MATERIALS AND METHODS

The Research Ethics Committee of the institution of origin approved this study, protocol number 182/2011.

PARTICIPANTS

Sixty-six Brazilian Portuguese children took part in this experiment. All were monolingual native speakers of Portuguese who lived in the Sao-Paulo state (Brazil). The 33 participants of the control group were typically developing children with no history of learning disability. They were strictly matched to the participants with developmental dyslexia for chronological age by pairing in years and months each control participant with each child with developmental dyslexia (mean CA = 10 years 2 months, SD = 11,5 months; range: 8;0–11;11). The control participants had normal visual acuity and hearing and were identified by their teachers as being average or good readers. Their general cognitive abilities assessed at school using either the WISC-R or the Raven matrices were within the normal range. However, information on their exact IQ score was not provided for ethical reasons and thus, cannot be reported here for the group.
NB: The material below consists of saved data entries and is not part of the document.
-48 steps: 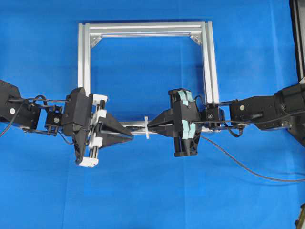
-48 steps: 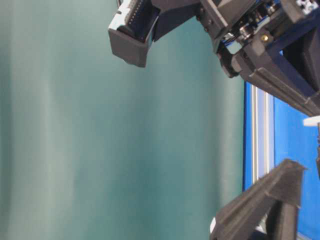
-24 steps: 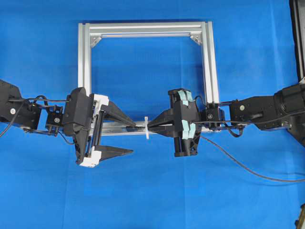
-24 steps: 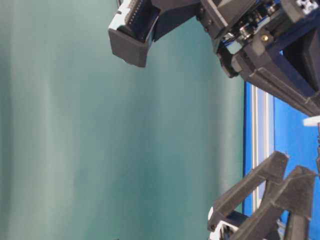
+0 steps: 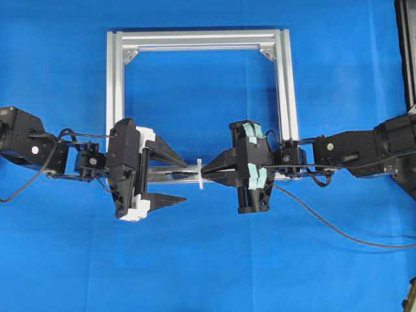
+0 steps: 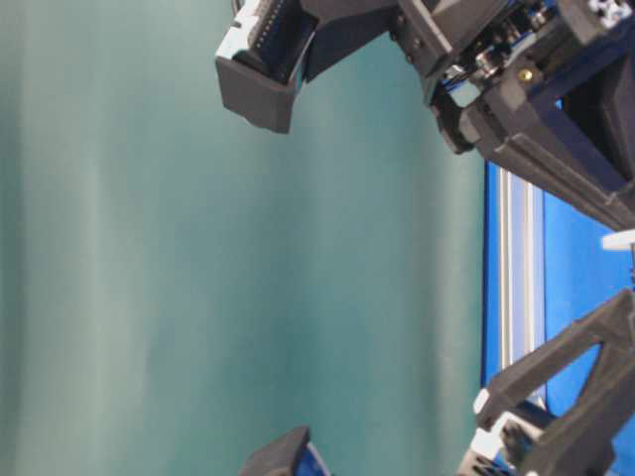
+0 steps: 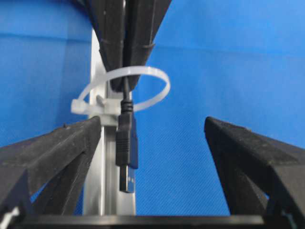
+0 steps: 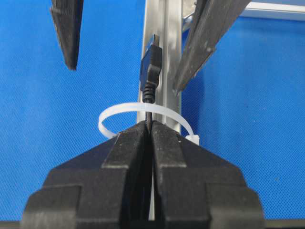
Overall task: Insert the wire through the string loop located in the center.
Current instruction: 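Close the left gripper on the USB connector past the loop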
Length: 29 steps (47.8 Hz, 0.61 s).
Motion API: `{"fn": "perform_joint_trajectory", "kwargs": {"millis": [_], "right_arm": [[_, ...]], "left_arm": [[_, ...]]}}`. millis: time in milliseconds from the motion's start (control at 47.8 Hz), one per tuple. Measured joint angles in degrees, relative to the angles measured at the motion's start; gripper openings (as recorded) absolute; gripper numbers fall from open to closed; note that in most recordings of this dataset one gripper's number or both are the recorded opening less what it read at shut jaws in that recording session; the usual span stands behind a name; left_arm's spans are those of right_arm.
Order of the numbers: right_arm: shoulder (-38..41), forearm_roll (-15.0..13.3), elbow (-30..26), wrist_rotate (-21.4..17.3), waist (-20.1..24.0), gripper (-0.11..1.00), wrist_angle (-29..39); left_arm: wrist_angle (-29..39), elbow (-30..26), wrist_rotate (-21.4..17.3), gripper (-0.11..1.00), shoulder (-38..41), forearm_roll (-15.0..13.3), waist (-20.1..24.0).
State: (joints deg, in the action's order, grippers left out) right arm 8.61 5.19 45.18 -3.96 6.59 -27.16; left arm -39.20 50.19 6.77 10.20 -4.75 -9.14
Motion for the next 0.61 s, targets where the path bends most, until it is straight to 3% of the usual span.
{"fn": "perform_joint_trajectory", "kwargs": {"millis": [607], "right_arm": [[0.0,-0.09,0.0,0.0,0.09,-0.03,-0.09]], "left_arm": [[0.88,-0.18,0.09,0.89,0.26,0.0,0.0]]}}
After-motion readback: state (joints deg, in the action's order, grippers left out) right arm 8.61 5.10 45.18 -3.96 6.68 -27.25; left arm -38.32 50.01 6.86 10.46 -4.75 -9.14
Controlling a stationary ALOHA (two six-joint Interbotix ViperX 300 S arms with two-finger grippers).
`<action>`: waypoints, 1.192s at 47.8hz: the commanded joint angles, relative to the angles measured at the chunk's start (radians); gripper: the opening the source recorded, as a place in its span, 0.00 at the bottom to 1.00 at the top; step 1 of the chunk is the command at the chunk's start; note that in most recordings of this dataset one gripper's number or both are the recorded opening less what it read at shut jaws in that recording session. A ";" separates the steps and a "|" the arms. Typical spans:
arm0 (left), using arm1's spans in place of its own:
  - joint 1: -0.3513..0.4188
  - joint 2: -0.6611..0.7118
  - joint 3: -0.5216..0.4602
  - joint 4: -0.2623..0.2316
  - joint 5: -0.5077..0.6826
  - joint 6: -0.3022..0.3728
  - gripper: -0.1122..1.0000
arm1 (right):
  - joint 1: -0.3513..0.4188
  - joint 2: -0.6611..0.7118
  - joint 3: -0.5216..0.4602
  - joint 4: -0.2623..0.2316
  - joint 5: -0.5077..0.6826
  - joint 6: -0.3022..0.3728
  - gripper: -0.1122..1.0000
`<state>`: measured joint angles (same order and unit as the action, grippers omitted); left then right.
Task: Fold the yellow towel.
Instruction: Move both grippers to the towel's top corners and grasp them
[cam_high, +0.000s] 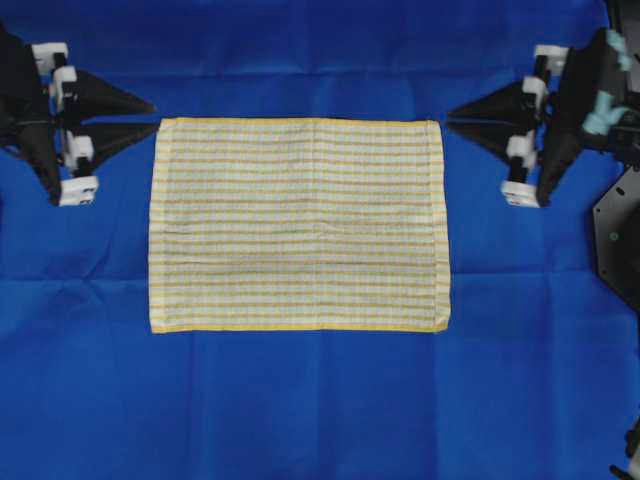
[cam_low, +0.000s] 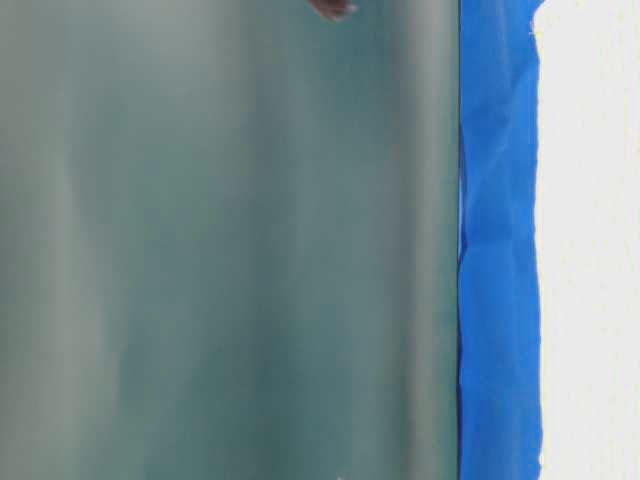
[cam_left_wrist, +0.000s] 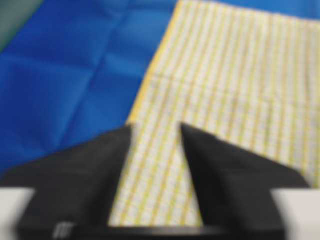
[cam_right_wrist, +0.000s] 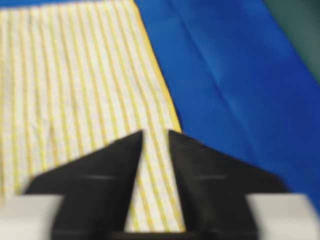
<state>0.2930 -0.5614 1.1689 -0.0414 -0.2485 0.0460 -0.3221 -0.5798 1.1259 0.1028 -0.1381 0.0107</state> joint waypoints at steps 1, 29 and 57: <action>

All the participants of the students signed the term of free and informed consent (TFIC).

The developmental dyslexia group consisted of 33 children (24 males). The diagnosis of dyslexia was done by an interdisciplinary team of pediatric neurologists, neuropsychologists, educational psychologists and Speech Language Therapists from the Laboratory of Investigation of Learning Deviations of the Center for the Study of Education and the Faculty of Health Sciences – São Paulo State University “Júlio de Mesquita Filho” – UNESP – Marília – São Paulo – Brazil and from the Laboratory of Learning Deviations [Hospital of the Faculty of Medicine (HC/FM) – UNESP – Botucatu – São Paulo – Brazil]. The participants with developmental dyslexia were selected based on standard exclusion criteria (American Psychiatric Association, 1994). They had normal IQ (mean = 93; SD = 7.5) based on WISC-III (Wechsler, 2002) and attended school regularly. None of them had any history of neurological illness or brain damage. All had normal or corrected-to-normal vision and hearing. The children referred by the municipal secretary of Education were administered a multidisciplinary screening including tests of single word and pseudoword reading (Capellini et al., 2012a), and word and pseudoword spelling (Capellini et al., 2012b). In reading, words and pseudowords were matched in syllabic structure. The word spelling task included regular and irregular words of high and low frequency. The children were considered as developmental dyslexia when underperforming (at least 1.6 SD below the mean) in reading and spelling as compared to normative data from children of the same chronological age and educational level (Salles and Parente, 2007; Dias and Ávila, 2008; Capellini et al., 2012a). Tasks sentence and text comprehension were further administered. The sentence comprehension test was composed of 12 sentences the child had to read and then execute the corresponding order (i.e., “Draw a picture with a tree with three apples”). The text comprehension test required the child to read four small texts and answer four questions following each text.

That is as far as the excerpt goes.